- From: Henri Sivonen <hsivonen@iki.fi>
- Date: Thu, 13 Aug 2009 10:04:24 +0300
- To: Jonas Sicking <jonas@sicking.cc>
- Cc: HTMLWG WG <public-html@w3.org>
On Aug 12, 2009, at 21:47, Jonas Sicking wrote:
> On Wed, Aug 12, 2009 at 5:43 AM, Henri Sivonen<hsivonen@iki.fi> wrote:
>> On Aug 12, 2009, at 14:57, Henri Sivonen wrote:
>>
>>> Wiki page created:
>>> http://wiki.whatwg.org/wiki/CDATA_Escapes
>>>
>>> Comments welcome.
>>
>>
>> So this fails due to regexp literals. :-(
>
> I'm not sure I understand.
Regexp literals can contain an unpaired ' or ", and it's really
difficult to tell apart regexp literals and divisions without a full
JS parser. (And a full JS parser wouldn't help with VBScript.)
> Can you give an example of markup that
> fails to parse, and a url where that markup is used?
From Philip:
http://www.zelluloid.de/person/index.php3?id=79678
has all this on one line, so the heuristic would mask the real end tag
due to the unpaired single quote in the regexp:
<script type="text/javascript">var
szu=encodeURIComponent(location.href); var
szt=encodeURIComponent(document.title).replace(/\'/g,'`'); var
szjsh=(window.location.protocol == 'https:'?'https://ssl.seitzeichen.de/':'http://w3.seitzeichen.de/')

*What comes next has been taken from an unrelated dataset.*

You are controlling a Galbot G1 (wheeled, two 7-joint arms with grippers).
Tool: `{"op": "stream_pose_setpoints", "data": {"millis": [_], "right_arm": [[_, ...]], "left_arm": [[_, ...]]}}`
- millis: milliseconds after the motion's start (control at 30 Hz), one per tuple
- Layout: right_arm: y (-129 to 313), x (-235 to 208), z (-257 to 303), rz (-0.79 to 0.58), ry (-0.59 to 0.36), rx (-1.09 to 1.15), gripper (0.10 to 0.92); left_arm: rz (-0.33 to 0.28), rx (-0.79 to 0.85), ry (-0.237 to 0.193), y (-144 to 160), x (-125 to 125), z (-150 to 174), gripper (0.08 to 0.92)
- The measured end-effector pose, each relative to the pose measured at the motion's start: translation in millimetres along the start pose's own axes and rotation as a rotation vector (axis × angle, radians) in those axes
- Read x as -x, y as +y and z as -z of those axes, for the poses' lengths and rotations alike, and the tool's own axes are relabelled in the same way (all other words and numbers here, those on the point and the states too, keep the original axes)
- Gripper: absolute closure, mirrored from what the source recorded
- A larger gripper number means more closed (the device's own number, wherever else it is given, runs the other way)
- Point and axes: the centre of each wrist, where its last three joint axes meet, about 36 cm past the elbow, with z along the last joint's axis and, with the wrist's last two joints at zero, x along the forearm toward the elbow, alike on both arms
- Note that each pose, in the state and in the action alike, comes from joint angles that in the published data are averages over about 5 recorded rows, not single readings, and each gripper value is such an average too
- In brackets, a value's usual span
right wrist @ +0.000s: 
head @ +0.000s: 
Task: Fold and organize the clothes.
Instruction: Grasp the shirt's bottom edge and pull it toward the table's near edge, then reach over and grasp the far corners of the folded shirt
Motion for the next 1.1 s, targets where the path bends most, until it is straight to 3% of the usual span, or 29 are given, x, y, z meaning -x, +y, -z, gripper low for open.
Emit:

; document.write(unescape("%3Cscript src='" + szjsh + "w/86/3c/
widget_863ce3df0b6bac66bf9259e95ee3a1bf.js' type='text/javascript'%3E
%3C/script%3E"));</script>
The backslash in the regexp doesn't save the day, because it's
permissible to do stuff like .replace(/\n([^"]+)/g,'');
--
Henri Sivonen
hsivonen@iki.fi
http://hsivonen.iki.fi/
Received on Thursday, 13 August 2009 07:05:08 UTC